La melancolía, especie de náusea existencial, lo acompañará toda su vida y es por eso que ve en el personaje de Hamlet su doble perfecto. Tan así que decide reescribir su propia versión de la tragedia de Shakespeare en su “Hamlet o de las consecuencias de la piedad filial”, uno de los cuentos que aparecen en Moralidades legendarias (1887), donde explora una narrativa poética. La acción de Hamlet ocurre en Dinamarca en el siglo XVII pero su narrador es contemporáneo a Laforgue y comparte sus lecturas, que aparecen explicitadas a lo largo de toda la narración. El Hamlet de Laforgue es un personaje-narrador-lector-escritor que comparte la sensibilidad decadente. Así afirma una reseña de la época: “Son todos Hamlet los hombres de letras, soñadores en el balcón del mundo moderno, apoyados en la balaustrada tétrica del hastío y de la inutilidad de vivir”.

Laforgue se refugió en la figura del Hamlet y en la del Pierrot (personaje extraído de la Commedia dell’Arte, pero que el poeta resignificará), dos hombres cargados de lecturas, que, como él, se escriben a sí mismos, condenados por el exceso de reflexión, aplastados por un tiempo (por el tiempo) que no entienden y del que quieren escapar.

Poesía en clave de Luna

Según documentan las reseñas periodísticas de la época, la poesía de Laforgue no fue bien recibida, ni por muchos de sus colegas, ni por los lectores que se quejaban de no entender nada; pero las críticas eran de un orden distinto a las de Mallarmé (a quien tampoco comprendían).

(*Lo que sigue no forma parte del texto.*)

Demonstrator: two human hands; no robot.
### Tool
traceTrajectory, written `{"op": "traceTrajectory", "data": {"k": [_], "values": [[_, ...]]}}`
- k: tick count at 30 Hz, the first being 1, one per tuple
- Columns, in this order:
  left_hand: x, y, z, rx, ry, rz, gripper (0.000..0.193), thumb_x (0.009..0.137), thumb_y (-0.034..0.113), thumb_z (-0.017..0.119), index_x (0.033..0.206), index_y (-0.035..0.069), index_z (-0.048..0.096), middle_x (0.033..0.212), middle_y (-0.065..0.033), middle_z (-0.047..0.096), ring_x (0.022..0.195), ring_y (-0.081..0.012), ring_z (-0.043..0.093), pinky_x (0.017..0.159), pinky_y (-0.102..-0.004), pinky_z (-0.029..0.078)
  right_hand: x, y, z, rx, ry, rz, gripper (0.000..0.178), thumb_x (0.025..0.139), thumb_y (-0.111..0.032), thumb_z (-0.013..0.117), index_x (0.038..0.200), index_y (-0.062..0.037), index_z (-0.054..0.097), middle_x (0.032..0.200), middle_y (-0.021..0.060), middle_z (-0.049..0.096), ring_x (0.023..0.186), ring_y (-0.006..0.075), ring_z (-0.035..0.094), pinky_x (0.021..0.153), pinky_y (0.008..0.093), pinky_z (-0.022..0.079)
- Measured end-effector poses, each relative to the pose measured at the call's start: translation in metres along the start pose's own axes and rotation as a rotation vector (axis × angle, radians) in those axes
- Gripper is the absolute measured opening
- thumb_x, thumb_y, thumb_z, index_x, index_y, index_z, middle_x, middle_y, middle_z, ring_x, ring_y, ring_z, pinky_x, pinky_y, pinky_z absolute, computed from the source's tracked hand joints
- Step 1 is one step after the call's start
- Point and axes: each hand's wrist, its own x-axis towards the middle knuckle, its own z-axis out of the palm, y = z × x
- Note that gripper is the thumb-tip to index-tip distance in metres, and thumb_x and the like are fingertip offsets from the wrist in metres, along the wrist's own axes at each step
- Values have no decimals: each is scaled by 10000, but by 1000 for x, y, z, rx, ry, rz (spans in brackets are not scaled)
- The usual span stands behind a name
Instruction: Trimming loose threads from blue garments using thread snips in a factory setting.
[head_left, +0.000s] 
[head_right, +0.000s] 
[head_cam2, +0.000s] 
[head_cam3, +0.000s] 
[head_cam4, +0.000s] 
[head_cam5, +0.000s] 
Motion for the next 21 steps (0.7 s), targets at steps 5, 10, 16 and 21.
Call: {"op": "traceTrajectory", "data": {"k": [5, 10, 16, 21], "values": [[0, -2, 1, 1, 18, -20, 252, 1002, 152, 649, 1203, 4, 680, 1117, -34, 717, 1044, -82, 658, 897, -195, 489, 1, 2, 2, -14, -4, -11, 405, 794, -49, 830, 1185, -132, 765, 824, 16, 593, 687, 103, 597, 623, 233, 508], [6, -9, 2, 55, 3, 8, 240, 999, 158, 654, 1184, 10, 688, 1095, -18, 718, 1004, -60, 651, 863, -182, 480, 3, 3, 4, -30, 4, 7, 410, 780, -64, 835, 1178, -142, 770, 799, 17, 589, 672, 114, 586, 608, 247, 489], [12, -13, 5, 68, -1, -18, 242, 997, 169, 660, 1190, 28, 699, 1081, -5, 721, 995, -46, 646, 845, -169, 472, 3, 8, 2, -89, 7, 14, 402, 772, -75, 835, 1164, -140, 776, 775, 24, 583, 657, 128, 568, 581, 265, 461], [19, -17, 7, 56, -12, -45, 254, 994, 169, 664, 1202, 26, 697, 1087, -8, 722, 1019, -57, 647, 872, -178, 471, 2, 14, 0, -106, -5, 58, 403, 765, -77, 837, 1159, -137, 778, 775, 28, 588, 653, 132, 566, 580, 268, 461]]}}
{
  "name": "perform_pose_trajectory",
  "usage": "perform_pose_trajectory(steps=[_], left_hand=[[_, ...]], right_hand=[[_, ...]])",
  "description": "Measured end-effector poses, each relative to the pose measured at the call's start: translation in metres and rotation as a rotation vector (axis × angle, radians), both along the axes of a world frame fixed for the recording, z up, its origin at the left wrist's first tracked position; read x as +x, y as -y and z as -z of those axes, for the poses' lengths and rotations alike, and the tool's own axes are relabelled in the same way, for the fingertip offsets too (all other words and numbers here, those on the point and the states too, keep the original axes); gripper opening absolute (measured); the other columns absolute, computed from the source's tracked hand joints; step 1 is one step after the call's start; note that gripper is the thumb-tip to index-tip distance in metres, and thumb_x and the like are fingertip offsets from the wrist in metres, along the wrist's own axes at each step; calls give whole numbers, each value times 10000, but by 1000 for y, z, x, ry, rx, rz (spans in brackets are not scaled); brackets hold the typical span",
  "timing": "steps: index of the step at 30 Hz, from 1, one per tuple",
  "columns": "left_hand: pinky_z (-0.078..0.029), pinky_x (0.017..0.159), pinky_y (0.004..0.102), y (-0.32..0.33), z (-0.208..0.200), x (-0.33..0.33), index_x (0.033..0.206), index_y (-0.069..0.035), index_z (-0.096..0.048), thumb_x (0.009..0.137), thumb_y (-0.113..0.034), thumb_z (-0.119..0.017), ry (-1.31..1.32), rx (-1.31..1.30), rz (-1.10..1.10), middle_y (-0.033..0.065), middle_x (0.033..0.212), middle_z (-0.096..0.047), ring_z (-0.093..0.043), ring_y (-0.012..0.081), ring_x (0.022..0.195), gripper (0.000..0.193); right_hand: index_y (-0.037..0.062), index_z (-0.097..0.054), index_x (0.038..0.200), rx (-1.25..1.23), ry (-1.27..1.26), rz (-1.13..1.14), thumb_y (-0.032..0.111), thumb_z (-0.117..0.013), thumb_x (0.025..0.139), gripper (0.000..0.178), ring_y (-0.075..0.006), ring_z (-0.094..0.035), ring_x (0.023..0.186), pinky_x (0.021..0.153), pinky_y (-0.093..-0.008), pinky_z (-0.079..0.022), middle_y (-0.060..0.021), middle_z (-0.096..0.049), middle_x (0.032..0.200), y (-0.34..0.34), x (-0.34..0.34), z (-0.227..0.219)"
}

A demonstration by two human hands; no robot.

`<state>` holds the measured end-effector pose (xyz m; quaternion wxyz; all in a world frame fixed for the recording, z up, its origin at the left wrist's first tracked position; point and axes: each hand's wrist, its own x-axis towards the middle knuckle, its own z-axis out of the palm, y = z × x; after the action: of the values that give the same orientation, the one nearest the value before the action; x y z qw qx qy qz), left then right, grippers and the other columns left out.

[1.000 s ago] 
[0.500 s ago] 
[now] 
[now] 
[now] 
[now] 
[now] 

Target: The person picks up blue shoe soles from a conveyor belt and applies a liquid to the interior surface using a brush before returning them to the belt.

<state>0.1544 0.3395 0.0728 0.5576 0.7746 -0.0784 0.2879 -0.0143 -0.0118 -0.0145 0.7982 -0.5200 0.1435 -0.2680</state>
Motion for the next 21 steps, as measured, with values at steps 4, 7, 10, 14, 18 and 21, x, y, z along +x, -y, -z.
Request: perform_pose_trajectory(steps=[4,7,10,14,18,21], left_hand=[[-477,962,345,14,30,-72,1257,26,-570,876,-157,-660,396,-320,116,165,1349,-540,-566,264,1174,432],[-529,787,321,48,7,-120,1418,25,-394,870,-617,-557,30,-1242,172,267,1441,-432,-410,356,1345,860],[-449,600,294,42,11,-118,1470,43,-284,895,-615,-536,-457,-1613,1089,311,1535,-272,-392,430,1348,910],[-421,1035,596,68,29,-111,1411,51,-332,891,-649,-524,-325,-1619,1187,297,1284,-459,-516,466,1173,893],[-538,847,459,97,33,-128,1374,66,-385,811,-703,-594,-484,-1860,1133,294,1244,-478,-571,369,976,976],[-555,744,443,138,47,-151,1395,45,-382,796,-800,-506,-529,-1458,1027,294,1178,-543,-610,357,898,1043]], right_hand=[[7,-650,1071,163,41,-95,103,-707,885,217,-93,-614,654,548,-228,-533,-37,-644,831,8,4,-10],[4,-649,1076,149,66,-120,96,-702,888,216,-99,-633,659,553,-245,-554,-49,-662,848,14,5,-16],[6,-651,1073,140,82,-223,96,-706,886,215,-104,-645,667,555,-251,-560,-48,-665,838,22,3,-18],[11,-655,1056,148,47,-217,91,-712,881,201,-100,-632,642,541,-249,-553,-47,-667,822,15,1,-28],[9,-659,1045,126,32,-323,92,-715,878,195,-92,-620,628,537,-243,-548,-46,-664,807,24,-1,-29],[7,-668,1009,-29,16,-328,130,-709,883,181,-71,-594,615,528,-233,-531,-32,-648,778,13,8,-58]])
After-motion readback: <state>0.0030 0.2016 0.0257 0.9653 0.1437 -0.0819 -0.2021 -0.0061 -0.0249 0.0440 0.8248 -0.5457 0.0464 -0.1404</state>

Laforgue tenía una obsesión por una escritura poco clara, nocturna y lunar, lugar extraterrestre donde el poeta decide exiliarse. La escritura laforgueana quiere colocarse fuera de la Tierra, romper con todos los referentes conocidos (es uno de los precursores del verso libre en Francia), inventar un lenguaje que no radique en ningún lugar. Este divorcio deliberado del referente, la no-representación (que inaugura Mallarmé y que es una de las mayores rupturas de la poética del siglo XX) ya aparece en su “Marcha fúnebre por la muerte de la Tierra”. O como le dice en una carta a Charles Ephrussi: “La tierra nació, la tierra morirá […] sólo habrá sido un relámpago en la noche”. Defensor del artificio en detrimiento de la naturaleza, Laforgue escribe jugando, carga de repeticiones sus escritos, reescribe y parodia, inventa por medio de la cita, del humor y la ironía, lo que lo sitúa, desde una perspectiva anacrónica, como uno de los primeros escritores posmodernos; por eso no sorprende que fascinara tanto a los modernistas ingleses.

Toda la poética laforgueana está mediatizada, se funde en un juego de máscaras. Él es él, pero es el Pierrot lunar y es Hamlet. Sus escritos multiplican las voces, desafían la linealidad de la lectura, que se dispara en todos los sentidos. Laforgue abusa de los paréntesis y repeticiones, como si quisiera suspender el tiempo de la escritura y llevarla a ese nivel de absoluto que sólo logra el discurso autoconsciente, como si todo fuera un gran monólogo interior. Esta escritura “lunar”, fuera del tiempo y del espacio, fue la causante de la marginación del poeta en su momento y del lugar cada vez más fundamental que fue adoptando a lo largo del siglo XX.

Él lo sabía, había llegado demasiado temprano, como muchos otros poetas que decidieron irse a los 27.